Modern Data Stack From Scratch

24 Feb 2021

Objective

Ever since I did Data Science (DS) analytics for an AI start-up and put in charge of winning Instacart over, I wanted to dig deeper into the data I was given. I realzied as I was presenting metrics to stakeholders at Instacart, I was not 100% confident with what I was giving them. And it had to do with not really understanding where all the numbers were coming from. So I made sure that in my next data project, I would figure out more Data Engineering (DE)!

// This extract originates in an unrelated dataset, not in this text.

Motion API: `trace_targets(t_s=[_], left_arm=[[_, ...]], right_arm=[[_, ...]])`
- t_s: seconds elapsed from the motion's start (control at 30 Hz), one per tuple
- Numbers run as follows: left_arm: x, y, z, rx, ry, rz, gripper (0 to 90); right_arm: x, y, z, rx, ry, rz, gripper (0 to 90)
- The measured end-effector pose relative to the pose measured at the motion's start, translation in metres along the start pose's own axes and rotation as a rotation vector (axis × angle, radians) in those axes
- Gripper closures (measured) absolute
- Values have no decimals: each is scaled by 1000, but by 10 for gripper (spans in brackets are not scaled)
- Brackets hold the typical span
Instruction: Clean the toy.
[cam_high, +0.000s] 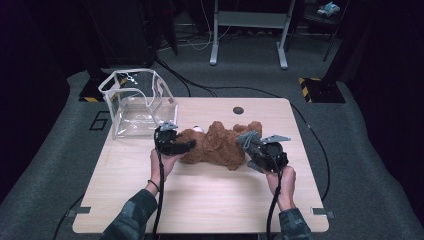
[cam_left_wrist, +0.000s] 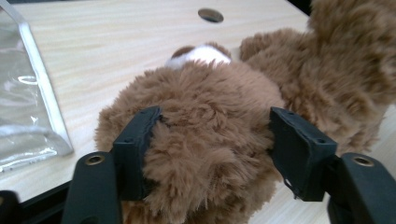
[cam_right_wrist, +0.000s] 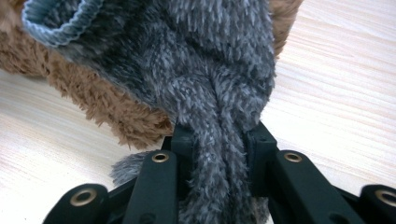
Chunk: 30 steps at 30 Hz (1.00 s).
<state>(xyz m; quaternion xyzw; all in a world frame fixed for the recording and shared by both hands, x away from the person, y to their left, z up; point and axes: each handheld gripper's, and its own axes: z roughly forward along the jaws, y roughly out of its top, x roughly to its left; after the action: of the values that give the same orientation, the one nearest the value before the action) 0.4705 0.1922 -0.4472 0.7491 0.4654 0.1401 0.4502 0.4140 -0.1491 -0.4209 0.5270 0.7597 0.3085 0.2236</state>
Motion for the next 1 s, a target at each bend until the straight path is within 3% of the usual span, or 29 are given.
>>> trace_targets(t_s=[0.2,0.27,0.57,0.73,0.8,0.9,1.0], left_arm=[[-4,-9,-3,7,14,28,385],[-4,-12,-5,19,15,55,385],[-6,-18,-9,20,18,69,381],[-7,-18,-10,23,24,67,376],[-8,-20,-10,22,24,57,376],[-8,-21,-11,25,19,64,374],[-7,-19,-15,12,22,61,373]], right_arm=[[0,8,-13,-44,6,-11,708],[1,13,-18,-57,7,-20,708],[10,44,-31,-118,17,-45,708],[14,64,-16,-116,36,-37,707],[17,69,-3,-88,35,-27,706],[22,68,16,-17,44,-17,707],[28,59,26,19,37,-38,709]])
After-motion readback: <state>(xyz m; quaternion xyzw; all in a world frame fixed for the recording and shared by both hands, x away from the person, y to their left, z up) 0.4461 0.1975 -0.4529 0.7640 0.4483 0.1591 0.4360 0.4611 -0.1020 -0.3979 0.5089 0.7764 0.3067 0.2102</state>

One set back was that I knew of the common platforms used in order to build data infrastructure– Fivetran, Stitch, Snowflake. They were perfect for enterprise scale and budget, but not for someone who just wanted to run something local to get a foundation for DE. Enter Meltano (Singer), PostgreSQL, dbt and Superset. They are free to use, can be run on a local machine and can be used at the Enterprise scale as well.

Data Source

Given that the data stack chosen to be built was meant to perform just like an Enterprise-level data stack, I wanted to go after data that was similar to what big companies deal with. So thought about continuous data that was dynamic and relevant. Hence, chose election data that gets updated continuously. This simulates user data that would stream into warehouses continuously/regularly scheduled workflows that would collect records of users’ fluctuating behaviors. This was similar to people’s voting choices. So there was the longitudinal aspect with the exception that the data was not in real-time.

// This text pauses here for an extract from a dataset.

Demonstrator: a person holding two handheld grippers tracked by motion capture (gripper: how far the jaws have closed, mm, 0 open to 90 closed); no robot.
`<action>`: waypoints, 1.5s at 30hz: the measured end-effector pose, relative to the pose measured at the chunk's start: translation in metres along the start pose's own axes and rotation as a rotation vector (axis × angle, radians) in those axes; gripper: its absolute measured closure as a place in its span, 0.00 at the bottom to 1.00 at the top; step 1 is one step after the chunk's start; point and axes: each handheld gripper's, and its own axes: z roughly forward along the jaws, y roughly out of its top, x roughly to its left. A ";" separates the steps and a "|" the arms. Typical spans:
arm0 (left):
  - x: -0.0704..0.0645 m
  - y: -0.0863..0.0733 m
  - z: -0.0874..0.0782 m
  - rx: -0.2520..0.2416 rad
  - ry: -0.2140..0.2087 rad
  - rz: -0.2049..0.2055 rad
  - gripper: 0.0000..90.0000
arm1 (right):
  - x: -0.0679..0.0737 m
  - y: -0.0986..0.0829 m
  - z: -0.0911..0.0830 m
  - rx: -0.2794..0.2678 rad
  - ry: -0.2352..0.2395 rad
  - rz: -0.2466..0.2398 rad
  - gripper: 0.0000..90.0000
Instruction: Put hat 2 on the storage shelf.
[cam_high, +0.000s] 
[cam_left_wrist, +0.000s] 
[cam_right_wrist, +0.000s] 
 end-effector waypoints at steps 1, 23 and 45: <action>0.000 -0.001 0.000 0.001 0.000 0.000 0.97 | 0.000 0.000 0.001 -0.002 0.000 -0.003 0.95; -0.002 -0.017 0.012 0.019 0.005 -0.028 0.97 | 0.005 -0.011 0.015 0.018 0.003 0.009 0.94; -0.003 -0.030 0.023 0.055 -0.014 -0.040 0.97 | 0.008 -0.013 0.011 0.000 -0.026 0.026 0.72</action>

Data collected was from MIT Election Data + Science Lab. Specifically, got historical U.S. elections results for the House of Representatives, the Senate and the Presidency.

Applications Needed:

  1. PostgreSQL - SQL client
  2. TablePlus - GUI for SQL client
  3. Python3 - most components in the stack depend on this
  4. Sublime - Scripts editor

Extraction and Load (Meltano)

Created local project folder and starting a virtual environment.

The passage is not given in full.